● INSTRUCTIONS FOR THE TASK: Which lines below hold the word "striped"? Report each one.

(Dataset excerpts)
⁂
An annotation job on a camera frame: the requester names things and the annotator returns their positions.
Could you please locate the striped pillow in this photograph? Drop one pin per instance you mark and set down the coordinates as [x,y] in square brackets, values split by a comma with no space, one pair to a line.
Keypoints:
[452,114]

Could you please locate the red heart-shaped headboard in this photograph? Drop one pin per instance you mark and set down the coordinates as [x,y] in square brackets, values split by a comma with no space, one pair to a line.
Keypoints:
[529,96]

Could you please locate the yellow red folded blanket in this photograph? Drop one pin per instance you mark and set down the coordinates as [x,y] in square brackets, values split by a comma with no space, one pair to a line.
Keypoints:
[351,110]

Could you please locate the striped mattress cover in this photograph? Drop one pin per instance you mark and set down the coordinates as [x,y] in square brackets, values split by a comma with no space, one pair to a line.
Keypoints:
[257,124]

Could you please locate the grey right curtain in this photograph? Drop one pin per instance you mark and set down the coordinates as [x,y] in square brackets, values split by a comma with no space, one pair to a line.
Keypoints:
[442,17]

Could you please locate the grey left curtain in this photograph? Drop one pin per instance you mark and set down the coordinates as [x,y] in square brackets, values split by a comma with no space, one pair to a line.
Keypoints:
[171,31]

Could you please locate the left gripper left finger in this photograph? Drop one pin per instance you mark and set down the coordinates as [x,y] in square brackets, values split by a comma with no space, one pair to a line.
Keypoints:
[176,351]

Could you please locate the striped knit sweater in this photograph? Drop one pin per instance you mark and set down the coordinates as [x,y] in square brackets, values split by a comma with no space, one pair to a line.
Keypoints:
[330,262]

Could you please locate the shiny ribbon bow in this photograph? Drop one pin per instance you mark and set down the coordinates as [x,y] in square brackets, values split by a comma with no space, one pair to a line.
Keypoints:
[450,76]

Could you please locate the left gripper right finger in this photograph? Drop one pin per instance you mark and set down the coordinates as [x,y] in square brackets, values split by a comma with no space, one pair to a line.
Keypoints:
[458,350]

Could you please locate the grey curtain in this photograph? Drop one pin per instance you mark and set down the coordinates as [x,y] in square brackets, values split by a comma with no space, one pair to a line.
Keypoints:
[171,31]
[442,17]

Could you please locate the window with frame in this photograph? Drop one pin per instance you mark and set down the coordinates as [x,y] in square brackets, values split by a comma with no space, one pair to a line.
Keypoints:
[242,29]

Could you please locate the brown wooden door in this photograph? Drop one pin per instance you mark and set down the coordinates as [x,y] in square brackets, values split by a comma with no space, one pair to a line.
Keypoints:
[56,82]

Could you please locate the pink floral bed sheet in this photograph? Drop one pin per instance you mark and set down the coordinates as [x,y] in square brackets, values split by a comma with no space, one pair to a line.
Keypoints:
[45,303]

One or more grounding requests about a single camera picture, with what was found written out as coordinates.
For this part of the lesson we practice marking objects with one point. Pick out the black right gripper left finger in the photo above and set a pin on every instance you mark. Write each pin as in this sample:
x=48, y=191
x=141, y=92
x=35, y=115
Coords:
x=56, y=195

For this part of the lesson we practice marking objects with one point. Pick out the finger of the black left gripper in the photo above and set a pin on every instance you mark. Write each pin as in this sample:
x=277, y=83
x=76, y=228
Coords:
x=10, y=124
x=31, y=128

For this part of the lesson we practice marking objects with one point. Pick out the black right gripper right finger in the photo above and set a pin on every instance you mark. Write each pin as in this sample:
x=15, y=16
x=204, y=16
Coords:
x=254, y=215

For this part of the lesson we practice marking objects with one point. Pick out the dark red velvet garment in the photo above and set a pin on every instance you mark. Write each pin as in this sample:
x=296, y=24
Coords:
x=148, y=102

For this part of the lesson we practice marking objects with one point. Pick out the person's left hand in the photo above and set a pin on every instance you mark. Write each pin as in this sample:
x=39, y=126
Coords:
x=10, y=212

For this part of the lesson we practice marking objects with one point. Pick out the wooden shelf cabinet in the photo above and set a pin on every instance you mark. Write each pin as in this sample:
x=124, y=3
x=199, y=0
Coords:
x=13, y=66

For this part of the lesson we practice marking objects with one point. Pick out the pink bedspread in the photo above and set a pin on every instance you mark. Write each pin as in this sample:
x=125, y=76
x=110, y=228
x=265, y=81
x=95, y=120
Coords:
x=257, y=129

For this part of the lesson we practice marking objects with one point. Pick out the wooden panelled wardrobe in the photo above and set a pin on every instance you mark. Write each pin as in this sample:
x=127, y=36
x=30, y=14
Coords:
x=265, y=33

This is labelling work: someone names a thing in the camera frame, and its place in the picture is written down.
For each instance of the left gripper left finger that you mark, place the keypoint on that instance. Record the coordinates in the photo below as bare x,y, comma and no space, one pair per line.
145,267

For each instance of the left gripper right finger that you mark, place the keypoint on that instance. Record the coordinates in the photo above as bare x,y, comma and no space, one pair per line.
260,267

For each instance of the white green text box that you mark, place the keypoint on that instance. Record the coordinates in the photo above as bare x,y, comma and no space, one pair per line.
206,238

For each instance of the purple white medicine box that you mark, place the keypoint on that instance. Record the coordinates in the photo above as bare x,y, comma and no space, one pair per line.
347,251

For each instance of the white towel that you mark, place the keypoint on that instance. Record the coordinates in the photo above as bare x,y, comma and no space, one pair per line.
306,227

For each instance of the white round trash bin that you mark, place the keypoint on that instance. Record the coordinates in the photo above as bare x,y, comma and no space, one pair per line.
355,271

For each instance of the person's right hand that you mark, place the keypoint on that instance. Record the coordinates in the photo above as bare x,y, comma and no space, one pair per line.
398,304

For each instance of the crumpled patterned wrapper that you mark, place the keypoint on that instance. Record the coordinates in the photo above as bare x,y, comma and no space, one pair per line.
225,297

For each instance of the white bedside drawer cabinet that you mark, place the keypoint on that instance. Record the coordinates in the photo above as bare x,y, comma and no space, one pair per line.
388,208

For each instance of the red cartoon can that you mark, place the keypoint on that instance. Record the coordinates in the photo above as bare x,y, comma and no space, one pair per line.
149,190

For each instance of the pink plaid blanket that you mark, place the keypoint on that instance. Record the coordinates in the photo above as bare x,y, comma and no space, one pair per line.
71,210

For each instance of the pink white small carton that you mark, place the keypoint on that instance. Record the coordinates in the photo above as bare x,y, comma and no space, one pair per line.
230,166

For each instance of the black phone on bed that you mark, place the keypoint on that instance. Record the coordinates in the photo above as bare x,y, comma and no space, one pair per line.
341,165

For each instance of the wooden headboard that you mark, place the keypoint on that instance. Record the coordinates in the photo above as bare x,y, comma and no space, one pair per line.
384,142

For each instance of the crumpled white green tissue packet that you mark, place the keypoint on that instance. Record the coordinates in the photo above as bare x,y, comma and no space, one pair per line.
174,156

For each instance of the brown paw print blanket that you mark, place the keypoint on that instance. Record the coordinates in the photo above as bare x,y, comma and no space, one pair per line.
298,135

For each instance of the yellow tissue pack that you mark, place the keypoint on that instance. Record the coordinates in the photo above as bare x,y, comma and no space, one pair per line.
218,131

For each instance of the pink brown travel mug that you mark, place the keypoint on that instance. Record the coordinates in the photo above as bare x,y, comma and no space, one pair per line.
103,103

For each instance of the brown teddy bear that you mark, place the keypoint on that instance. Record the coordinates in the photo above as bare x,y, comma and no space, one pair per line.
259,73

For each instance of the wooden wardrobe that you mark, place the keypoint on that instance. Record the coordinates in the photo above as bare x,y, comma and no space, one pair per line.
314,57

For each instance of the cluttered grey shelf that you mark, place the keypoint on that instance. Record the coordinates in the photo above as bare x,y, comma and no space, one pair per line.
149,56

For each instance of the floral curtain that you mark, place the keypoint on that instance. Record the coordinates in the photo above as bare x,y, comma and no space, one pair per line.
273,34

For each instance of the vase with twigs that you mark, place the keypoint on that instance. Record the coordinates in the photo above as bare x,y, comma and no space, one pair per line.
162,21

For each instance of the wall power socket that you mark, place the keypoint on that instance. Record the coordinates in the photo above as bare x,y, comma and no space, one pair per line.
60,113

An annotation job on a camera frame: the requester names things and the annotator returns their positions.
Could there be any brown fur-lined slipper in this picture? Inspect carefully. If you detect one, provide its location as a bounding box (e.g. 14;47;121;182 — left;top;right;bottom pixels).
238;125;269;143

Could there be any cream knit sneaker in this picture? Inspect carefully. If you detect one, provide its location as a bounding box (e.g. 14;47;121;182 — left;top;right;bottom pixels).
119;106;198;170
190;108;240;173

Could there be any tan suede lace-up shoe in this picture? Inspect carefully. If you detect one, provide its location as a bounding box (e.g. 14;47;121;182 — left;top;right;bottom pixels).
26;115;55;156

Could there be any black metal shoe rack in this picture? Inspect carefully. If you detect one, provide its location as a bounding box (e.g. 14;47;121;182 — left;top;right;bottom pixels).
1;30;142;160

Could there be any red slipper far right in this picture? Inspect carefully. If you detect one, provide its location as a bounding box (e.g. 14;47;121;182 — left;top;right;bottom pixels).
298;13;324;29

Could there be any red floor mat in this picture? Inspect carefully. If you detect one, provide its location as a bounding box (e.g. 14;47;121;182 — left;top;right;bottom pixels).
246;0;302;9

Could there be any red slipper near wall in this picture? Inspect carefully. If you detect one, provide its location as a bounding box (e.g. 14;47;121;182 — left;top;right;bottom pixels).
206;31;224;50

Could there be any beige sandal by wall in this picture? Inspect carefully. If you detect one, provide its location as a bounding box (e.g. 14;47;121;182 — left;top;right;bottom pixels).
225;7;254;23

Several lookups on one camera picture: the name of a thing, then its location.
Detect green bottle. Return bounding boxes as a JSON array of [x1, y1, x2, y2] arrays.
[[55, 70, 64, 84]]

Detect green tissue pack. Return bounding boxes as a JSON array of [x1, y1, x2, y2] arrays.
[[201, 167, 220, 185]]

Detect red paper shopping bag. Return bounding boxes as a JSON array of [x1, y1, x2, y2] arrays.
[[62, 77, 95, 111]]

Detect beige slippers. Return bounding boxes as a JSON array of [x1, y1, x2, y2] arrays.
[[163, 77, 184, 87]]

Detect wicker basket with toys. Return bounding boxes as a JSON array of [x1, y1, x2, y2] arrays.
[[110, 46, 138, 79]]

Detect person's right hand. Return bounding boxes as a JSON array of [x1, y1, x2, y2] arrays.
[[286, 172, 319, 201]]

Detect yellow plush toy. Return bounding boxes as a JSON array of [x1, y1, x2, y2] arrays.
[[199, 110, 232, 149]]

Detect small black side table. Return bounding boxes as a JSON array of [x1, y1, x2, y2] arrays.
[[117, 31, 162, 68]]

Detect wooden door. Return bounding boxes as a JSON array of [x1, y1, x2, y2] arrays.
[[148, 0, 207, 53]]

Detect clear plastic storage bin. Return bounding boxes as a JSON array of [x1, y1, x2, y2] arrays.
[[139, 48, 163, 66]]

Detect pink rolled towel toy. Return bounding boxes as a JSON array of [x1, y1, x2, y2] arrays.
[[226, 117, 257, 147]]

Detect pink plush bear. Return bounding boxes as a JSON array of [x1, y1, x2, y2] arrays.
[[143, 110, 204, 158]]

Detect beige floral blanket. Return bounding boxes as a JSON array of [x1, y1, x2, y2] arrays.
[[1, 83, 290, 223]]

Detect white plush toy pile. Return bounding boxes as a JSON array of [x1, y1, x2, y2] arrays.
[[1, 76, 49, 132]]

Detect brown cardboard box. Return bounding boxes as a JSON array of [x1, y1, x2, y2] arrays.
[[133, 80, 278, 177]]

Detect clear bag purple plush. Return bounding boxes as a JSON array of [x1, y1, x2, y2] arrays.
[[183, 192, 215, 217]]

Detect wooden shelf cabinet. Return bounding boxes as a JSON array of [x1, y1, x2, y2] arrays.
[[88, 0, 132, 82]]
⁂
● REPLY TO THE TASK:
Could you please locate the striped pillow in this photograph? Drop one pin per instance you mark and set down the coordinates as [x,y] in square brackets, values split by a comma with no space, one pair to a line.
Could you please locate the striped mattress cover in this photograph? Drop one pin per instance you mark and set down the coordinates as [x,y] in square brackets, values split by a comma with no space, one pair to a line.
Could you please locate the striped knit sweater in this photograph? Drop one pin per instance you mark and set down the coordinates as [x,y] in square brackets, values split by a comma with no space, one pair to a line.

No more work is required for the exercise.